_Task requirements_
Print, in exact form, the lines below from the one containing "left finger, that would be much appreciated." through the one containing "right finger, that would be much appreciated.", and omit all others.

_Entries taken from a collection_
[Start of Attachment]

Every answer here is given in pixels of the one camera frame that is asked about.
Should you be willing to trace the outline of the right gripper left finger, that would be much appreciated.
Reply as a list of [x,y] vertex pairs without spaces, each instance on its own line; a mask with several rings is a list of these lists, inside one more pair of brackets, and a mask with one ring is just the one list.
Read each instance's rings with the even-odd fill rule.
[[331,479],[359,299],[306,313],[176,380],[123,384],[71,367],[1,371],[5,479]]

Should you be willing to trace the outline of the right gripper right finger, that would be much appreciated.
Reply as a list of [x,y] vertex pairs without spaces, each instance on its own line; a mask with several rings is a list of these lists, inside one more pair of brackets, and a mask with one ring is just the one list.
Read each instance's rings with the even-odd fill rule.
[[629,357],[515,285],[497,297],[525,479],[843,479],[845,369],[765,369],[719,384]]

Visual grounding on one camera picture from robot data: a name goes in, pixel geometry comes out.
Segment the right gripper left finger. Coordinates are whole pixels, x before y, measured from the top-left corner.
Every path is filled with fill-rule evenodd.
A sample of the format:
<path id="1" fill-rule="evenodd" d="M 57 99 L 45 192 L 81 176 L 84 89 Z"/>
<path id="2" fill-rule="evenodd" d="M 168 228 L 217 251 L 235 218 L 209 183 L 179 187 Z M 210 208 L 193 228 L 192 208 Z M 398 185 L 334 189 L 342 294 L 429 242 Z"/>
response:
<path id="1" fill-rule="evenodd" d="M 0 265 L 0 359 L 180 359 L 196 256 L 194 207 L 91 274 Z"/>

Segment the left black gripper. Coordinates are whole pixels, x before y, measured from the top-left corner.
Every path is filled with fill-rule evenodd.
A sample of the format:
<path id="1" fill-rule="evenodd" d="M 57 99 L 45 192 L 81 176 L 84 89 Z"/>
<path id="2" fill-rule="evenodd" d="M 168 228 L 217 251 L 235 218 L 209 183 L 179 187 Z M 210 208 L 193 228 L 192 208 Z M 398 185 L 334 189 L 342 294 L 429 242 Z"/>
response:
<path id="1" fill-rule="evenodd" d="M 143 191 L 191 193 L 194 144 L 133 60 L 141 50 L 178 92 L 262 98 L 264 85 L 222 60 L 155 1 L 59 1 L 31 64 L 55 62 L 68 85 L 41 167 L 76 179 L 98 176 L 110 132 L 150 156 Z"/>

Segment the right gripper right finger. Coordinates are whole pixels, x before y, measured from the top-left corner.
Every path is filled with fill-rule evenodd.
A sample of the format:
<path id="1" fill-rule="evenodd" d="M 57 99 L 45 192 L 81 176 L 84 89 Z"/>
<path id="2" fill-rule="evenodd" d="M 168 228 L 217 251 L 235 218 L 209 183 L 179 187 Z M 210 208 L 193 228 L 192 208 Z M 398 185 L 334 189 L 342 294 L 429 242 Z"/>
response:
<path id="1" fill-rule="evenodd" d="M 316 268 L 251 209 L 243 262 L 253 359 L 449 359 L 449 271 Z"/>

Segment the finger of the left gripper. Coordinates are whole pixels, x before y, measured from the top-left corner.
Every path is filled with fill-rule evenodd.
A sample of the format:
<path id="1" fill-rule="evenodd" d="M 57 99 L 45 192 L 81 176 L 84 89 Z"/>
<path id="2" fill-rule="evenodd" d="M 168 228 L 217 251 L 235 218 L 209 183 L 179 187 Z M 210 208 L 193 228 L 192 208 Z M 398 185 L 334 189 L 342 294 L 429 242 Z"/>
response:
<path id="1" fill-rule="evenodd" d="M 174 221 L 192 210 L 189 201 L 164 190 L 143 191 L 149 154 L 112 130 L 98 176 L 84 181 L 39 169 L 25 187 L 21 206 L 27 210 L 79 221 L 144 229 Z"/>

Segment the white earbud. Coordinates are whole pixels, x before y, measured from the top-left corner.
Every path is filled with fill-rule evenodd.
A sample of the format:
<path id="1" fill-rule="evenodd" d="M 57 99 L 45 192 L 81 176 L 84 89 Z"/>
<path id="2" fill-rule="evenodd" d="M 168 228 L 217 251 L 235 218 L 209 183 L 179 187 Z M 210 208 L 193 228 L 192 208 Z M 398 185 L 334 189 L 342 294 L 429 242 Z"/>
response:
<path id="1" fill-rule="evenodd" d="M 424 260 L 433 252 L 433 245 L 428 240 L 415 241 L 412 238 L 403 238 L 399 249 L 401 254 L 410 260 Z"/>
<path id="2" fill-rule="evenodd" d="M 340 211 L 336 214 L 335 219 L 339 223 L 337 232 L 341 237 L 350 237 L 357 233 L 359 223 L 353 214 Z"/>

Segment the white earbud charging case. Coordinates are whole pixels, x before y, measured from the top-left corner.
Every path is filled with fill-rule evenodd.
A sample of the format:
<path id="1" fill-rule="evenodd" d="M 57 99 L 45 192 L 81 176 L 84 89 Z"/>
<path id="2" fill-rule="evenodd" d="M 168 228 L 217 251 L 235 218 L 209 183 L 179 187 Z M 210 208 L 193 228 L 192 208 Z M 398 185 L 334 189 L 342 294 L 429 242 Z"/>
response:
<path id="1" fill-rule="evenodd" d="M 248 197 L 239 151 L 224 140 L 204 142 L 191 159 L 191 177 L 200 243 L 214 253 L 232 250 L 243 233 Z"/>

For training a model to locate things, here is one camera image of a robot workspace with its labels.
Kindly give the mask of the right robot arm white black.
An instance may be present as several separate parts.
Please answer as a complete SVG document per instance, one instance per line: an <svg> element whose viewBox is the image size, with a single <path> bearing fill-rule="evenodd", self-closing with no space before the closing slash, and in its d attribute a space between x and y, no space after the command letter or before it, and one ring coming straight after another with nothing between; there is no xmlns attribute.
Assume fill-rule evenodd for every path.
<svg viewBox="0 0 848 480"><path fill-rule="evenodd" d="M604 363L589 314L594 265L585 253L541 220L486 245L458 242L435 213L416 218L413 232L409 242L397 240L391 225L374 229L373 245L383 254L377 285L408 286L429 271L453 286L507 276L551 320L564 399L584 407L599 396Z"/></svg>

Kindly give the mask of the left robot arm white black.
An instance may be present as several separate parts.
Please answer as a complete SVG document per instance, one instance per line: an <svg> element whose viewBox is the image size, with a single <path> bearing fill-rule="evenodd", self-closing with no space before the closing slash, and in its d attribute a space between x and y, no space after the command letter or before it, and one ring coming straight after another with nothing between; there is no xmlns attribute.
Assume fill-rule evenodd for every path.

[End of Attachment]

_Answer box_
Should you be willing to trace the outline of the right gripper left finger, that would be much appreciated.
Reply as a list of [x,y] vertex pairs without spaces, each instance on its own line; a mask with several rings is a list of these lists, inside one more pair of brackets, and a mask with one ring is just the one list.
Read each instance's rings with the even-odd fill rule.
[[331,479],[359,299],[306,313],[176,380],[123,384],[71,367],[1,371],[5,479]]

Should you be willing to trace the outline of the right gripper right finger, that would be much appreciated.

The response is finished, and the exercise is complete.